Task prompt
What follows is a listing to be repeated in full and without alteration.
- Opening Delimiter -
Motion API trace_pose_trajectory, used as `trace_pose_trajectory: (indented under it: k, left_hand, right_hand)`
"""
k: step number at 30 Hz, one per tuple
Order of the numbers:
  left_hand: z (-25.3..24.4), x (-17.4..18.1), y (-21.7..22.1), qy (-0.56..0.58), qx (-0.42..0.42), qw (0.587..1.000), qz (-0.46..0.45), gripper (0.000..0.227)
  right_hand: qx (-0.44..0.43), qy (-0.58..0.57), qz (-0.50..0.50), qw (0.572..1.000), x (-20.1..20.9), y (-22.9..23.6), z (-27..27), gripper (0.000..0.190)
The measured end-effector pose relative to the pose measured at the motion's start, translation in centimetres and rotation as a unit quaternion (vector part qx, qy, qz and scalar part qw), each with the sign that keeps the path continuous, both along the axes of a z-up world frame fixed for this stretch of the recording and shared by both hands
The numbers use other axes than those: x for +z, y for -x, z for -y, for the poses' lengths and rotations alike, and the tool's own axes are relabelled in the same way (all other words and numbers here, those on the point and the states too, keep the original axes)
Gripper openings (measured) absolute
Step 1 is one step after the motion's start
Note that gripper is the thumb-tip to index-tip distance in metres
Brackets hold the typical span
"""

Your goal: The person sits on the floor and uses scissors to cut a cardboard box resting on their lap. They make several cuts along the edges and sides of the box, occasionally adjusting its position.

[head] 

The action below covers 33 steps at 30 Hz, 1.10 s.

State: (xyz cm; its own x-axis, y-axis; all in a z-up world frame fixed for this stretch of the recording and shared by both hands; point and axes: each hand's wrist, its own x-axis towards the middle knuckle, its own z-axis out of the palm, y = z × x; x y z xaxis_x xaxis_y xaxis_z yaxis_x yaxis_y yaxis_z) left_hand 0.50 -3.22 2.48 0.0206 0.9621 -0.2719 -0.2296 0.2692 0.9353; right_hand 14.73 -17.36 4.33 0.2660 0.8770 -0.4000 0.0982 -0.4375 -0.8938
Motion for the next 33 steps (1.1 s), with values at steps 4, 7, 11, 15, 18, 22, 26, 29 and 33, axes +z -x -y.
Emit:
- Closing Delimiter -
Exercise result
Motion API trace_pose_trajectory, used as `trace_pose_trajectory: (indented under it: k, left_hand, right_hand)`
"""
k: step number at 30 Hz, one per tuple
Order of the numbers:
  left_hand: z (-25.3..24.4), x (-17.4..18.1), y (-21.7..22.1), qy (-0.56..0.58), qx (-0.42..0.42), qw (0.587..1.000), qz (-0.46..0.45), gripper (0.000..0.227)
  right_hand: qx (-0.44..0.43), qy (-0.58..0.57), qz (-0.50..0.50), qw (0.572..1.000), x (-20.1..20.9), y (-22.9..23.6), z (-27..27), gripper (0.000..0.190)
The measured end-effector pose relative to the pose measured at the motion's start, translation in centimetres and rotation as a unit quaternion (vector part qx, qy, qz and scalar part qw), each with the sign that keeps the path continuous, both along the axes of a z-up world frame fixed for this stretch of the recording and shared by both hands
The numbers use other axes than those: x for +z, y for -x, z for -y, for the poses' lengths and rotations alike, and the tool's own axes are relabelled in the same way (all other words and numbers here, those on the point and the states too, keep the original axes)
Gripper openings (measured) absolute
Step 1 is one step after the motion's start
Note that gripper is the thumb-tip to index-tip distance in metres
Brackets hold the typical span
"""

Your goal: The person sits on the floor and uses scissors to cut a cardboard box resting on their lap. They make several cuts along the edges and sides of the box, occasionally adjusting its position.

[head] 

The action below covers 33 steps at 30 Hz, 1.10 s.

State: (xyz cm; its own x-axis, y-axis; all in a z-up world frame fixed for this stretch of the recording and shared by both hands; point and axes: each hand's wrist, its own x-axis towards the middle knuckle, its own z-axis out of the palm, y = z × x; x y z xaxis_x xaxis_y xaxis_z yaxis_x yaxis_y yaxis_z) left_hand 0.50 -3.22 2.48 0.0206 0.9621 -0.2719 -0.2296 0.2692 0.9353; right_hand 14.73 -17.36 4.33 0.2660 0.8770 -0.4000 0.0982 -0.4375 -0.8938
Motion for the next 33 steps (1.1 s), with values at steps 4, 7, 11, 15, 18, 22, 26, 29 and 33, axes +z -x -y.
Emit:

The exercise requires nothing more.